--- WHAT THE EXERCISE ASKS ---
In the records below, begin at the line containing "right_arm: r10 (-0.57" and end at the line containing "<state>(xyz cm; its"; quote every line in that span exactly, including both boundary lines, and no others.
BEGIN
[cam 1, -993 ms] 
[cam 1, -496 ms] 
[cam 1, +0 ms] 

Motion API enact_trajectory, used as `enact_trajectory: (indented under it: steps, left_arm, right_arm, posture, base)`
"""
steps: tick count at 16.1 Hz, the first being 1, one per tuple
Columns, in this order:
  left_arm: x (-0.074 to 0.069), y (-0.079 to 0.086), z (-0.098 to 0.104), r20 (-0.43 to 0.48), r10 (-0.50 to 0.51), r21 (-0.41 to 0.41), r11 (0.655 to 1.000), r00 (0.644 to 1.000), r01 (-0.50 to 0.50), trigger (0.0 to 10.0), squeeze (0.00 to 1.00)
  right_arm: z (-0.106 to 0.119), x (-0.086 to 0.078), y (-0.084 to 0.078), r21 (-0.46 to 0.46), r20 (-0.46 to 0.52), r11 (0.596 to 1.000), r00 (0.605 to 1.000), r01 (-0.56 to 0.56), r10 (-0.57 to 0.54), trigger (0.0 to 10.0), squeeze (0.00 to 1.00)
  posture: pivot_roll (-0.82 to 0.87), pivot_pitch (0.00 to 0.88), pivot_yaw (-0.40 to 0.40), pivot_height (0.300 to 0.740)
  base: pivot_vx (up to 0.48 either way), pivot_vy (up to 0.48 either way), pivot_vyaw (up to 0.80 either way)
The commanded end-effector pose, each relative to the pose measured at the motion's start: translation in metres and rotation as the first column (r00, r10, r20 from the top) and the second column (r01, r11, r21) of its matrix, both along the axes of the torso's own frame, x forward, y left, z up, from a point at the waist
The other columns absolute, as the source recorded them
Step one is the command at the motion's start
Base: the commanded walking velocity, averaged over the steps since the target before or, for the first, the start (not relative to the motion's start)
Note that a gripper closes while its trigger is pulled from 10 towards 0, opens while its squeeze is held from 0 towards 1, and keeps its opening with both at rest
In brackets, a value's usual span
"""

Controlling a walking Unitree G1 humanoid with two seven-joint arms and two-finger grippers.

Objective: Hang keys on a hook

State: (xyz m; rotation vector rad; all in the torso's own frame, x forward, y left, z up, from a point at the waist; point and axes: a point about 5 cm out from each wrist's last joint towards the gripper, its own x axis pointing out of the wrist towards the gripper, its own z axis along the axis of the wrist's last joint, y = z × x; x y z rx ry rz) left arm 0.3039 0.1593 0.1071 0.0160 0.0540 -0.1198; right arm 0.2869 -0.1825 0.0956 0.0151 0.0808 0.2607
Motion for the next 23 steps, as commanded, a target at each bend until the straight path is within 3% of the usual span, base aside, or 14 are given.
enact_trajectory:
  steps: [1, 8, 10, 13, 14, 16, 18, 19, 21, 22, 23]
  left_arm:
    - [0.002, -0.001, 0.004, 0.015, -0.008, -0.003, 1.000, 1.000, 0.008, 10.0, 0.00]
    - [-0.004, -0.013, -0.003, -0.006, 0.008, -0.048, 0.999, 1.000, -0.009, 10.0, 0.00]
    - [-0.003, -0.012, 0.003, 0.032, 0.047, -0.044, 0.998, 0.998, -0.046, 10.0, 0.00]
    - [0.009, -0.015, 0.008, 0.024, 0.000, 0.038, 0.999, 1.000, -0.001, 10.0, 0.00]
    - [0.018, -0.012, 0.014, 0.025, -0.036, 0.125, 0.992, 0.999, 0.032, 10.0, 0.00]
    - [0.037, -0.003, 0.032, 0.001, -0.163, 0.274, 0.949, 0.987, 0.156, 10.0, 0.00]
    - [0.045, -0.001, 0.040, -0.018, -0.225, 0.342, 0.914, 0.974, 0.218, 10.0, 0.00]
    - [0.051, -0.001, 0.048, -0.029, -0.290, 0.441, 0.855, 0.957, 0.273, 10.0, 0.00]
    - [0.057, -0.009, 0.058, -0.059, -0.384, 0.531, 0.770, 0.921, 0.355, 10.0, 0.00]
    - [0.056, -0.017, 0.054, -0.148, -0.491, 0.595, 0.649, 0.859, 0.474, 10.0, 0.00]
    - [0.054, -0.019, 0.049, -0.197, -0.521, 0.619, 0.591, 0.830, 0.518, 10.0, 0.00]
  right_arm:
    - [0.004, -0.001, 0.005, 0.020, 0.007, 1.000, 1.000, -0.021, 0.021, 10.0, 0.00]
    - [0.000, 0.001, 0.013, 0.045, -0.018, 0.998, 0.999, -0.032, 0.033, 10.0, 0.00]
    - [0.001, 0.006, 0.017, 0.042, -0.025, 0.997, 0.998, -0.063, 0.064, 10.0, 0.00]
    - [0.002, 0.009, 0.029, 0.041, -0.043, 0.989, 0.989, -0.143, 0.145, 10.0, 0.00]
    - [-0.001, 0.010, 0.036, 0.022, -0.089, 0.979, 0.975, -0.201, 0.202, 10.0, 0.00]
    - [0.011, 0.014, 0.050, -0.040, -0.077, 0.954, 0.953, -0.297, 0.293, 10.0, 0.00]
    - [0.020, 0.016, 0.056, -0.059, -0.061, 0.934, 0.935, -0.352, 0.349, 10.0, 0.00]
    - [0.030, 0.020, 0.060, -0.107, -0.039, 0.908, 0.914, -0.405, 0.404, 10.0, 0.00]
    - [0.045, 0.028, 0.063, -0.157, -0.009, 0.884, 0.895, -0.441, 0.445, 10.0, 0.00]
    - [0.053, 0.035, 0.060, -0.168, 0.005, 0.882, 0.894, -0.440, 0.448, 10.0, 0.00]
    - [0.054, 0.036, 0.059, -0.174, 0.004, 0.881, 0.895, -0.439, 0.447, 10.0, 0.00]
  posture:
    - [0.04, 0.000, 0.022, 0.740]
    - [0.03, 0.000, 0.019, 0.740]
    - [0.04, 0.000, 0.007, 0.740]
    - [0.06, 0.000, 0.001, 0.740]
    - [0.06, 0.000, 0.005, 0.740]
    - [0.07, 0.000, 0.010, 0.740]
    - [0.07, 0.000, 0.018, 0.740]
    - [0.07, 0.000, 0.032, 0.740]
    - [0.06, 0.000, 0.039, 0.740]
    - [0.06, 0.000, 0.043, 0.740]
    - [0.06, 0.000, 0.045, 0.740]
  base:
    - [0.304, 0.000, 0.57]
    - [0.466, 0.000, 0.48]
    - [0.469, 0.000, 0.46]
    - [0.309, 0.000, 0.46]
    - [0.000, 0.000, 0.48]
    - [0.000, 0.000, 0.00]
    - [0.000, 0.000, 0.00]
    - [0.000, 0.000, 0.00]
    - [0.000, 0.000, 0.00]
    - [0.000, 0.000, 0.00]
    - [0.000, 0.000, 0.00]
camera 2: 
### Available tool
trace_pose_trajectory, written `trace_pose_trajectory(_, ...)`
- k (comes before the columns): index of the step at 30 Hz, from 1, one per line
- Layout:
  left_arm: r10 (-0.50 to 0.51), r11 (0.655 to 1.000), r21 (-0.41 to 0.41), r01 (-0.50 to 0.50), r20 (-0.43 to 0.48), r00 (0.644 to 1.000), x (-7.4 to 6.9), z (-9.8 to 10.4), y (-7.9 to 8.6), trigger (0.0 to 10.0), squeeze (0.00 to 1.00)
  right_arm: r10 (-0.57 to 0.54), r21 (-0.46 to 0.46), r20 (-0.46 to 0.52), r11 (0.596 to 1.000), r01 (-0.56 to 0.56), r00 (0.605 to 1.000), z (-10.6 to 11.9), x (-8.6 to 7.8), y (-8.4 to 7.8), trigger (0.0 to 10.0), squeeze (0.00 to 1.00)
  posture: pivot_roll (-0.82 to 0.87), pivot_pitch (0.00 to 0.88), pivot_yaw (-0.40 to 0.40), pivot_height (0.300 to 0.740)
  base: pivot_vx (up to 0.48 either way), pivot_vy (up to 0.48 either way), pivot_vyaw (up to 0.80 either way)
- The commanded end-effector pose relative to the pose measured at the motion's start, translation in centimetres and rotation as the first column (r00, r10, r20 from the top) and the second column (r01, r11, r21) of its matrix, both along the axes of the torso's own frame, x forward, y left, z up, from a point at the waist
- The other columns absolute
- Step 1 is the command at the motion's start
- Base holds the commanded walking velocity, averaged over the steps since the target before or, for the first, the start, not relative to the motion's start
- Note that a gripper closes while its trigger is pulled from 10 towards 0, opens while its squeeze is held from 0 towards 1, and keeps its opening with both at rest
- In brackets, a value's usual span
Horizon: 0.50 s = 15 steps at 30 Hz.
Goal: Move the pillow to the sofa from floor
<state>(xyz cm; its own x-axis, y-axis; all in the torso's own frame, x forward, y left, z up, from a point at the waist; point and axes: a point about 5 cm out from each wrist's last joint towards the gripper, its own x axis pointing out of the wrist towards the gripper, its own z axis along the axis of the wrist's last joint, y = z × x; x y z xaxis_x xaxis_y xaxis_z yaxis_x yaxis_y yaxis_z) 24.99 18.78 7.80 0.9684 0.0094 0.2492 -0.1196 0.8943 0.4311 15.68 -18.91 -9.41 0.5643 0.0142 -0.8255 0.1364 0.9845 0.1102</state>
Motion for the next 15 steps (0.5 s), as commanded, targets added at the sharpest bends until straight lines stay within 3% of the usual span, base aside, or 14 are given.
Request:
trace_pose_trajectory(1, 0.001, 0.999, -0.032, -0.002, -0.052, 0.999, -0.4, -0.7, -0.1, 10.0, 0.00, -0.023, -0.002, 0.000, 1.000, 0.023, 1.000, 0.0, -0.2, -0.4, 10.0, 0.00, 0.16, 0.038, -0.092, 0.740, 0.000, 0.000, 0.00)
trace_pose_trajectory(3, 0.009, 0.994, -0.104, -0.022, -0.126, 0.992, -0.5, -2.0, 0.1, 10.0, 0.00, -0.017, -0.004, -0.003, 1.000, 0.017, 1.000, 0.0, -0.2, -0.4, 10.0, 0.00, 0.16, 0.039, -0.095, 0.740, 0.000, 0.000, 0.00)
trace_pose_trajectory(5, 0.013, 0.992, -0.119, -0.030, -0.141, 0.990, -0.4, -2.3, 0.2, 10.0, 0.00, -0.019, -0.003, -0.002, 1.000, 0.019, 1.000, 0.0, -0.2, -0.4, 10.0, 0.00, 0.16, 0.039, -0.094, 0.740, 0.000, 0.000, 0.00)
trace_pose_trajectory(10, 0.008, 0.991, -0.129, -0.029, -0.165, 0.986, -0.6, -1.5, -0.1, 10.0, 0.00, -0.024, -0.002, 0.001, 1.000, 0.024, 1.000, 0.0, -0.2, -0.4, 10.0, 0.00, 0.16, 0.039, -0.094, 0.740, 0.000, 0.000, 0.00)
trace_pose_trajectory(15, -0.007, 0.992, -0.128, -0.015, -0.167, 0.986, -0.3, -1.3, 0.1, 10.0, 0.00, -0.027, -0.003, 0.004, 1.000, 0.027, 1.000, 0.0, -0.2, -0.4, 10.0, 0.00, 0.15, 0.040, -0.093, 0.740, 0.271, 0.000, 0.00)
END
--- RESPONSE BOX ---
  right_arm: r10 (-0.57 to 0.54), r21 (-0.46 to 0.46), r20 (-0.46 to 0.52), r11 (0.596 to 1.000), r01 (-0.56 to 0.56), r00 (0.605 to 1.000), z (-10.6 to 11.9), x (-8.6 to 7.8), y (-8.4 to 7.8), trigger (0.0 to 10.0), squeeze (0.00 to 1.00)
  posture: pivot_roll (-0.82 to 0.87), pivot_pitch (0.00 to 0.88), pivot_yaw (-0.40 to 0.40), pivot_height (0.300 to 0.740)
  base: pivot_vx (up to 0.48 either way), pivot_vy (up to 0.48 either way), pivot_vyaw (up to 0.80 either way)
- The commanded end-effector pose relative to the pose measured at the motion's start, translation in centimetres and rotation as the first column (r00, r10, r20 from the top) and the second column (r01, r11, r21) of its matrix, both along the axes of the torso's own frame, x forward, y left, z up, from a point at the waist
- The other columns absolute
- Step 1 is the command at the motion's start
- Base holds the commanded walking velocity, averaged over the steps since the target before or, for the first, the start, not relative to the motion's start
- Note that a gripper closes while its trigger is pulled from 10 towards 0, opens while its squeeze is held from 0 towards 1, and keeps its opening with both at rest
- In brackets, a value's usual span
Horizon: 0.50 s = 15 steps at 30 Hz.
Goal: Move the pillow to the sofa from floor
<state>(xyz cm; its own x-axis, y-axis; all in the torso's own frame, x forward, y left, z up, from a point at the waist; point and axes: a point about 5 cm out from each wrist's last joint towards the gripper, its own x axis pointing out of the wrist towards the gripper, its own z axis along the axis of the wrist's last joint, y = z × x; x y z xaxis_x xaxis_y xaxis_z yaxis_x yaxis_y yaxis_z) 24.99 18.78 7.80 0.9684 0.0094 0.2492 -0.1196 0.8943 0.4311 15.68 -18.91 -9.41 0.5643 0.0142 -0.8255 0.1364 0.9845 0.1102</state>

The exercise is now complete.